- Loading data
- Issues faced
- Principles behind Dgraph
- Thinkpad T460 laptop running Ubuntu Linux, Intel Core i7, with 16 GB RAM and SSD storage.
- Neo4j v3.1.0
- Dgraph from master branch (commit: 100c104a)
1. Loading Data
We wanted to load a dense graph data set involving real world data. We at Dgraph have been using the Freebase film data for our development and testing. We feel this data is highly interconnected and makes a good use case for storing in a graph database.

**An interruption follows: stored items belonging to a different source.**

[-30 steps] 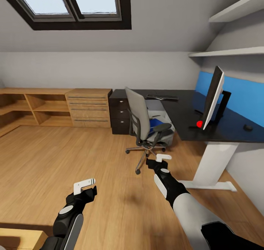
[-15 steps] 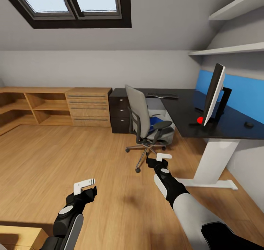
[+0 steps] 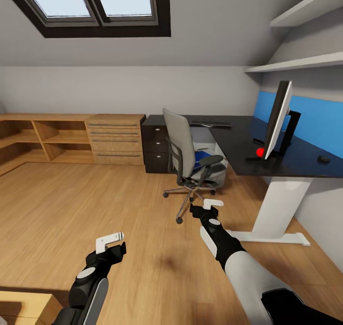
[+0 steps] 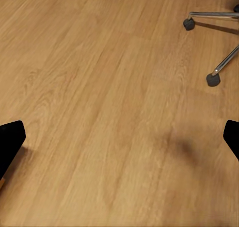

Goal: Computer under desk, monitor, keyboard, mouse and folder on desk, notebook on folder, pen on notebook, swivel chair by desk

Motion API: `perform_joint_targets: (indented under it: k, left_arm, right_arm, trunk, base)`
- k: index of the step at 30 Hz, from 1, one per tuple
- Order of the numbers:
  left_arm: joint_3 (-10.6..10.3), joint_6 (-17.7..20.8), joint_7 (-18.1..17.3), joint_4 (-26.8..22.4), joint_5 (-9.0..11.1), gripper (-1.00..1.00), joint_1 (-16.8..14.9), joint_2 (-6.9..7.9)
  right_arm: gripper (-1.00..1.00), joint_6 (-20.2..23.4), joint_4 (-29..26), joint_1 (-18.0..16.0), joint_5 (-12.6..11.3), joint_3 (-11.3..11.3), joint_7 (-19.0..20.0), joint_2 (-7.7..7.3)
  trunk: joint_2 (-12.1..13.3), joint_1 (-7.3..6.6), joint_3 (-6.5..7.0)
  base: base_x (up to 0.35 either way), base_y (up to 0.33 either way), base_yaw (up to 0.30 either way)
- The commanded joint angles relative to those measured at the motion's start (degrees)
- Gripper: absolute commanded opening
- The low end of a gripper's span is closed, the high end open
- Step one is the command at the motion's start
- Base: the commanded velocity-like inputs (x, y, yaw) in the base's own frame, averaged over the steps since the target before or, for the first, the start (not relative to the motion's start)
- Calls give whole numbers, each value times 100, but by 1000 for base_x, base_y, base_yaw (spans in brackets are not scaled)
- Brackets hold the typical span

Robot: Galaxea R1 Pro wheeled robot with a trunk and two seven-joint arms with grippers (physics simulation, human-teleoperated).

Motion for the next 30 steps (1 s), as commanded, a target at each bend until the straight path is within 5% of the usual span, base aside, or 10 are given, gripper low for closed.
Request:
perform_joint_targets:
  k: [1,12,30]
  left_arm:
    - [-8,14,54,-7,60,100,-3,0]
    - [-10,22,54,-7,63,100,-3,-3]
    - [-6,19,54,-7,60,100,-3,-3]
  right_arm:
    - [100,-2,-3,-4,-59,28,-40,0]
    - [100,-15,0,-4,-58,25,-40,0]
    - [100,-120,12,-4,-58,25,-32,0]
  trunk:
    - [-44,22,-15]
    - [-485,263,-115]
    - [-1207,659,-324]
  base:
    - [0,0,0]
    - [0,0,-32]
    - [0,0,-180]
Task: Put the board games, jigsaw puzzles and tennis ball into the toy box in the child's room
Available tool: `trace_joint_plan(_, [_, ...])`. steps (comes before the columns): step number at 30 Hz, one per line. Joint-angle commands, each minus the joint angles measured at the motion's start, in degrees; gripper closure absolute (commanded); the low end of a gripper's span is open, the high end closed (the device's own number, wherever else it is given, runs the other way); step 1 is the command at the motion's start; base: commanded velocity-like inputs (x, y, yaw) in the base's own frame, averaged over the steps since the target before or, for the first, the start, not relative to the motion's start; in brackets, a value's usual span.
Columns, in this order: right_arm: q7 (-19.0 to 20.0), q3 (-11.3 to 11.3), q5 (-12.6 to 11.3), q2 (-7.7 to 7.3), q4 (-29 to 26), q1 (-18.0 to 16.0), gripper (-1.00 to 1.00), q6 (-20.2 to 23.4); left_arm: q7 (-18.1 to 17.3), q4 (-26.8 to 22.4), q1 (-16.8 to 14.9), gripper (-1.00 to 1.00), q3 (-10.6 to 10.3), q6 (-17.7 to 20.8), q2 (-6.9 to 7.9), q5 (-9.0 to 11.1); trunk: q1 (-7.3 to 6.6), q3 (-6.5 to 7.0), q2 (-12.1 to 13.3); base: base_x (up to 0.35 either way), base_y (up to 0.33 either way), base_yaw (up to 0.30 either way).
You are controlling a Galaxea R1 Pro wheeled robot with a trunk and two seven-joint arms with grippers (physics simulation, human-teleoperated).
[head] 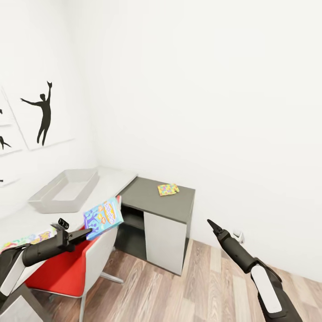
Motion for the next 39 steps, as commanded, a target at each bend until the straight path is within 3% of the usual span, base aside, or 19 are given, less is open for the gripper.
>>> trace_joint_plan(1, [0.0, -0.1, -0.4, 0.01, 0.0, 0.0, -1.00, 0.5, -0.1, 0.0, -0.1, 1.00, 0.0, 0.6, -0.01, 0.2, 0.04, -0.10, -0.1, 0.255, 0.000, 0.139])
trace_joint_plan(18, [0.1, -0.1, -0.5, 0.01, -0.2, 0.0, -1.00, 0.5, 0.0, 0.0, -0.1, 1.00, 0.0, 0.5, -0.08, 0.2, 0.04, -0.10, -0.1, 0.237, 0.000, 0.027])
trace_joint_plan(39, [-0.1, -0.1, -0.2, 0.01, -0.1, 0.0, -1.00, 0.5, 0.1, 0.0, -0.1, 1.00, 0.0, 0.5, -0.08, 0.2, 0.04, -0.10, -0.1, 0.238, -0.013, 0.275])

The first problem we faced was that Neo4j doesn’t accept data in RDF format directly 3.1 . The loader for Neo4j accepts data in CSV format which is essentially what SQL tables have. In our 21 million dataset, we have 50 distinct types of entities and 132 types of relationships between these entities. If we were to try and convert it to CSV format, we would end up with 100s of CSV files. One file for each type of entity, and one file per relationship between two types of entities. While this is okay for relational data, this doesn’t work for graph data sets, where each entity can be of multiple types, and relationships between entities are fluid.

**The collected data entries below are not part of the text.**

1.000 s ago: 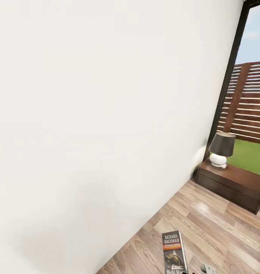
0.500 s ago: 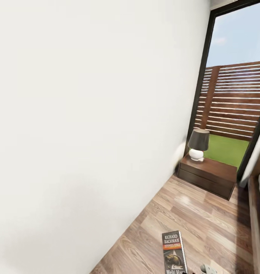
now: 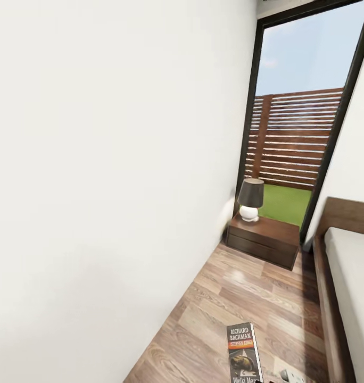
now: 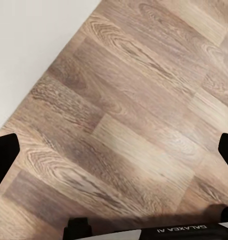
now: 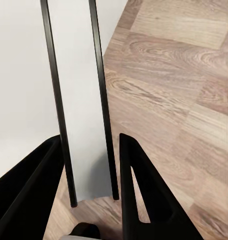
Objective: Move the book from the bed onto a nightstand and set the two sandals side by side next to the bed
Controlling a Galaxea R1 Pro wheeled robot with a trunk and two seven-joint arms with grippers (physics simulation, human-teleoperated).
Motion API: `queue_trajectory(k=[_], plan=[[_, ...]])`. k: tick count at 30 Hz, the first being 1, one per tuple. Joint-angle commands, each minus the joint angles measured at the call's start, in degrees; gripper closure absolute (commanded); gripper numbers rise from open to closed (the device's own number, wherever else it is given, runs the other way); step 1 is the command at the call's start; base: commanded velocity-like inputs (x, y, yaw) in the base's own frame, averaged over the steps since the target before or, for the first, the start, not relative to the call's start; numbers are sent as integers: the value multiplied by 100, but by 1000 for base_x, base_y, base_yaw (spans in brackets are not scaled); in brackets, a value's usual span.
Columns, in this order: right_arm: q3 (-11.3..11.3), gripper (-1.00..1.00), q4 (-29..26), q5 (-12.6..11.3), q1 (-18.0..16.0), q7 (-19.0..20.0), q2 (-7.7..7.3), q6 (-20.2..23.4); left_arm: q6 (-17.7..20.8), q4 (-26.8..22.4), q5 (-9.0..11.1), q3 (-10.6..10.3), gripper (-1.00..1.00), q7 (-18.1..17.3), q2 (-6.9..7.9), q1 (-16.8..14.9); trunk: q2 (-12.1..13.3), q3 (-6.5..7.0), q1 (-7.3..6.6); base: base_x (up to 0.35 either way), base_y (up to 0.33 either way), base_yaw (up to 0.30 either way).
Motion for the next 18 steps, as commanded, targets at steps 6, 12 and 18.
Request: queue_trajectory(k=[6, 12, 18], plan=[[-66, 100, 2, 2, -6, 24, 1, 18, -18, 5, 59, -49, -100, -22, 2, -4, -5, -8, 2, 32, 0, -300], [-66, 100, 2, 2, -6, 24, 1, 18, -18, 5, 59, -49, -100, -22, 2, -4, -5, -8, 2, 2, 0, -300], [-66, 100, 2, 2, -6, 25, 0, 18, -18, 5, 59, -49, -100, -22, 2, -4, -5, -8, 2, 0, 0, -300]])
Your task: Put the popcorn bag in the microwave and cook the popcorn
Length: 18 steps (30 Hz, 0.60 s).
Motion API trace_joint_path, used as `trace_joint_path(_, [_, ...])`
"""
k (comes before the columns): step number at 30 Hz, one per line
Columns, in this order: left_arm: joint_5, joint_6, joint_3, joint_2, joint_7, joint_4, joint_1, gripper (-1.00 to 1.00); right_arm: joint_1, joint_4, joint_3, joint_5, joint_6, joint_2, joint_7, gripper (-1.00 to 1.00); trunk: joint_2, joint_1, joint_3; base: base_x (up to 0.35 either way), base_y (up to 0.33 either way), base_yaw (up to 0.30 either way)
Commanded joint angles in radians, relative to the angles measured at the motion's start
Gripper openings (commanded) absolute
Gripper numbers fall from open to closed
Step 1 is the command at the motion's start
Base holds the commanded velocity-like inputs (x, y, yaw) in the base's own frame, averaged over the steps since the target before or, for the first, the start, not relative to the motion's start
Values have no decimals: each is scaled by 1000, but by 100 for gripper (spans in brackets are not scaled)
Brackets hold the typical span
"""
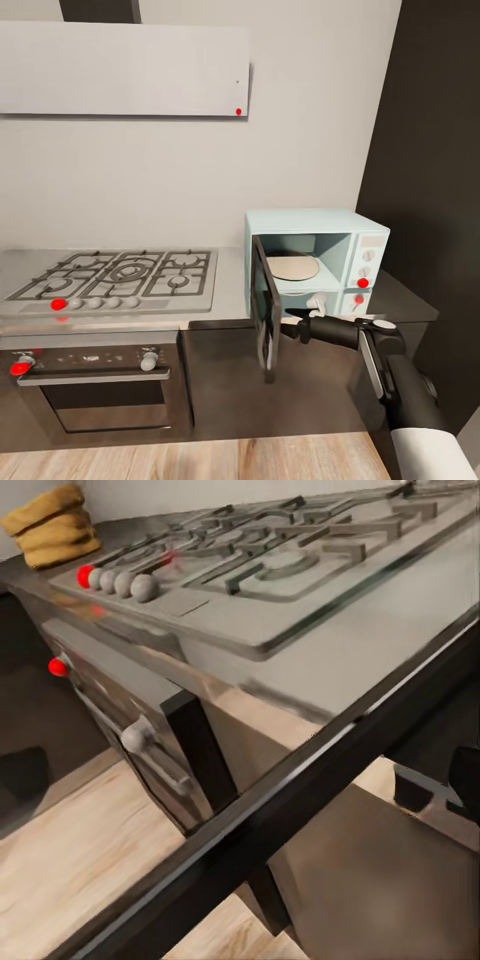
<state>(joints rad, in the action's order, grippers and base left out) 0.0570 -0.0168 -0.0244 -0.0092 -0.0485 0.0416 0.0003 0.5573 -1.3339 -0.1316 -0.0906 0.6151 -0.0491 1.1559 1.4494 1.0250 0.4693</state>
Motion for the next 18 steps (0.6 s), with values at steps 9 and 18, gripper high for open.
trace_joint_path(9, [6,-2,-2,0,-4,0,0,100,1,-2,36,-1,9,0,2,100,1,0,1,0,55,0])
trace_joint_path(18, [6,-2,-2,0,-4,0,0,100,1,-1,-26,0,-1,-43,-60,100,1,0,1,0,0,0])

So, we looked into the next best option to load graph data into Neo4j. We wrote a small program similar to the Dgraphloader which reads N-Quads, batches them and tries to load them concurrently into Neo4j. This program used Bolt, a new protocol by Neo4j. It is the fastest way we could find to load RDF data into Neo4j. In the video below, you can see a comparison of loading 1.1 million N-Quads on Dgraph vs. Neo4j.

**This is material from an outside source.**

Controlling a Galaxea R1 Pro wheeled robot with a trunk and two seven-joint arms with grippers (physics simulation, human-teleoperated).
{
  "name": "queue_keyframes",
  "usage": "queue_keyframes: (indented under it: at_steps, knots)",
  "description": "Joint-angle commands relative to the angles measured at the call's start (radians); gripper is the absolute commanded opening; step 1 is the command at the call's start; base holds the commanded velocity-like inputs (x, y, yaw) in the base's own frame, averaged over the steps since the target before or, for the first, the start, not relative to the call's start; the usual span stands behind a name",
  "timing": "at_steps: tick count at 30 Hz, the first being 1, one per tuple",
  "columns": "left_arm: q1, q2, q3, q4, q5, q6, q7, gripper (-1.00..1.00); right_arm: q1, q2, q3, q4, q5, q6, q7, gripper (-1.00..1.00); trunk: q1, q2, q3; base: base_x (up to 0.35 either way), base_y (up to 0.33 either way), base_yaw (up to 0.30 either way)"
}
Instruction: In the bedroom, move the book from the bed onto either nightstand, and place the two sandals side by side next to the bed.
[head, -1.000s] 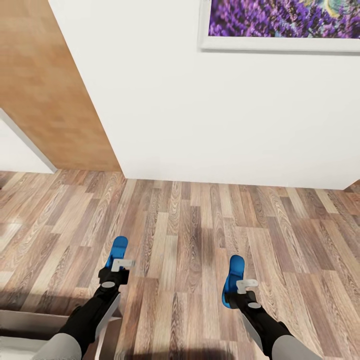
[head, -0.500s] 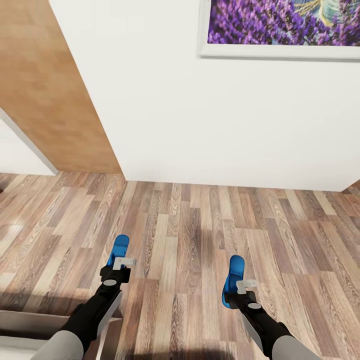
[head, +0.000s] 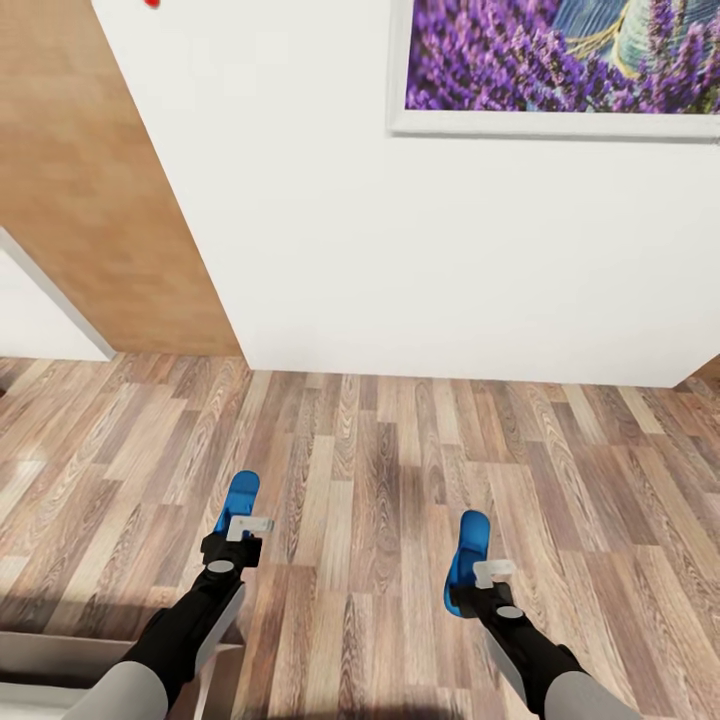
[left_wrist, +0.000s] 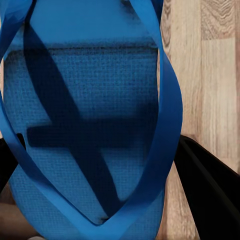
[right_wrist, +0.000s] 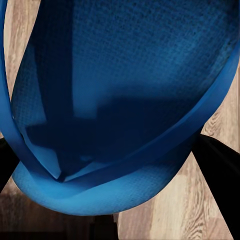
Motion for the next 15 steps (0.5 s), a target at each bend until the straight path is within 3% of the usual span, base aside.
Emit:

Note that we only used 20 concurrent connections and batched 200 N-Quads for each request because Neo4j doesn’t work well if we increase either the number of connections or N-Quads per connection beyond this. In fact, that’s a sure way to make Neo4j data corrupt and hang the system 3.2 . For Dgraph, we typically send 1000 N-Quads per request and have 500 concurrent connections.
With the golden data set of 1.1 million N-Quads, Dgraph outperformed Neo4j 46.7k to 280 N-Quads per second. In fact, the Neo4j loader process never finished (we killed it after a considerable wait).
Dgraph is 160x faster than Neo4j for loading graph data.
We would have ideally liked to load up the entire 21 million RDF dataset so that we could compare the performance of both databases at scale. But given the difficulties we faced loading large amounts of data into Neo4j, we resorted to a subset dataset of 1.3 million N-Quads containing only certain types of entities and relationships. After a painful process, we converted our data into five CSV files, one for each type of entity (film, director, and genre) and two for the relationships between them; so that we could do some queries. We loaded these files into Neo4j using their import tool.
./neo4j start ./neo4j-admin import --database film.db --id-type string --nodes:Film $DATA/films.csv --nodes:Genre $DATA/genres.csv --nodes:Director $DATA/directors.csv --relationships:GENRE $DATA/filmgenre.csv --relationships:FILMS $DATA/directorfilm.csv
Then we created some indexes in Neo4j for the best query performance.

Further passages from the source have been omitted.